North Carolina is trending toward becoming a purple state, but hasn’t achieved the same status that Georgia has in faltering congressional and presidential elections. Efforts like the New North Carolina Project hope to change that. But without the money to pay employees, work becomes limited.

Fundraising hampers voter retention work

Steele said the organization started in 2022 with less than $1 million in the bank.

By the end of the election cycle, the group had knocked on more than 60,000 doors, made 136,000 phone calls and sent 2.2 million text message numbers.

But without continued funding, the New North Carolina Project had to make a difficult decision about layoffs.

“With the way that political infrastructure is funded these days, it really only matters for certain funders that they fund just before an election, and that’s unsustainable,” Steele said.

Unlike Georgia, North Carolina doesn’t have its own Atlanta — a metropolitan area that’s home to high-income black and brown residents who can invest in voting work.

According to the 2020 census, Charlotte is the largest urban area in North Carolina with a population of more than 1.35 million.

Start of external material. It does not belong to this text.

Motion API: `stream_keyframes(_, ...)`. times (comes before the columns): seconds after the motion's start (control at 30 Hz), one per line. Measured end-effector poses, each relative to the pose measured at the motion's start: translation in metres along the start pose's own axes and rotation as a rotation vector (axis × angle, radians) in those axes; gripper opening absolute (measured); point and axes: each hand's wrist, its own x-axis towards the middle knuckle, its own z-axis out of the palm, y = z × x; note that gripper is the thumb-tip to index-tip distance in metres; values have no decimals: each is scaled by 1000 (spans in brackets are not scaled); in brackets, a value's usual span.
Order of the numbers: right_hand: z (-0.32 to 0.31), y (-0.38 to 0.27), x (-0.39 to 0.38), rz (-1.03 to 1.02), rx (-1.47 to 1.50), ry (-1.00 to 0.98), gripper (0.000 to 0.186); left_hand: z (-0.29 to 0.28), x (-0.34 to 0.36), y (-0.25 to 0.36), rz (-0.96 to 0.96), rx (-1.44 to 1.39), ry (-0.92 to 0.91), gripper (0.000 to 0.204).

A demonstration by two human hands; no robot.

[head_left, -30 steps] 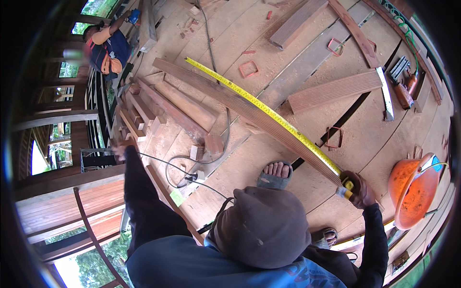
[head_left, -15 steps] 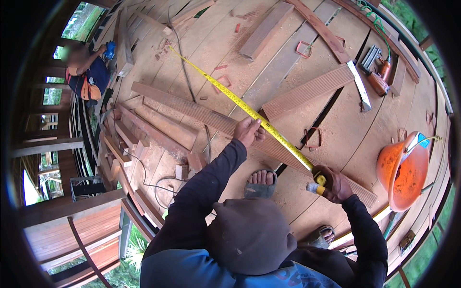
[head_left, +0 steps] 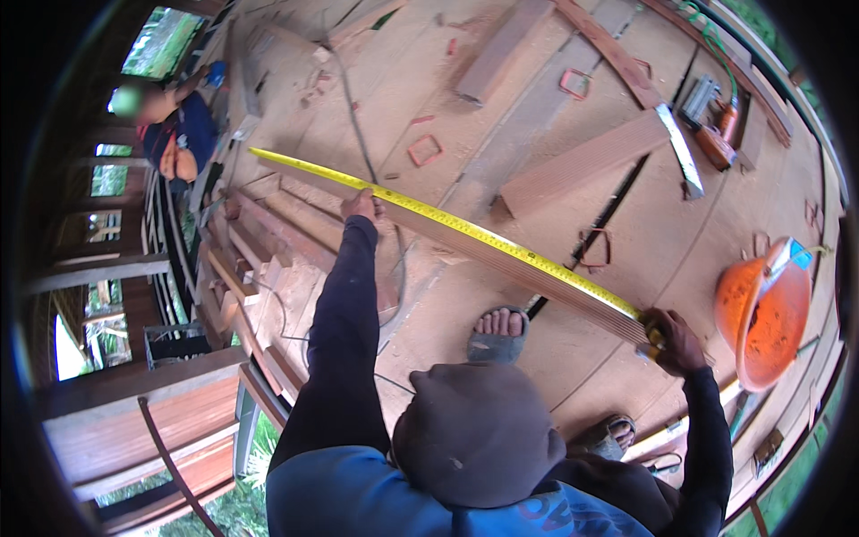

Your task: The person measures a wooden plank with a tape measure and marks it with a pencil. They then use a try square to draw a straight line across the plank and pick up a hand saw.

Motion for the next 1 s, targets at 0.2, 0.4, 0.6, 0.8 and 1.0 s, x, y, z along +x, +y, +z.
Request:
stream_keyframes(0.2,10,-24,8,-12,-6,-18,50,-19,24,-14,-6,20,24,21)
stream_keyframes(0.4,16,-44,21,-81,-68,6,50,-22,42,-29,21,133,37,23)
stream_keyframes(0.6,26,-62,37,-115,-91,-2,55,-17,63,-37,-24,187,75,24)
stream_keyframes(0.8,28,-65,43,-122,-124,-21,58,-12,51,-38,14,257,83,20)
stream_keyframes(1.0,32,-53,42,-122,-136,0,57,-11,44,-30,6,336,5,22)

White residents make up almost 40% of the population, Black residents make up 35% of the city, followed by Hispanics at 15% and Asian Americans at 6.5%.

In comparison, the Atlanta metro area has more than 6.1 million residents and is the ninth largest metropolitan area in the United States. White residents make up more than 38% of the population, Black residents make up 36%, followed by Hispanics at 13% and Asian Americans at 8%.

Colored voters need more engagement

Democrat Cheri Beasley narrowly lost her bid for the North Carolina Senate by less than 4 percentage points to Republican Ted Budd last year.

A poll by HIT Strategies and Black to the Future Action Fund last month found that 22% of black North Carolinians did not vote in the past year. If they had, it could have swayed the election in Beasley’s favour.

Voters said a key reason for not voting was that they did not know enough about the candidates.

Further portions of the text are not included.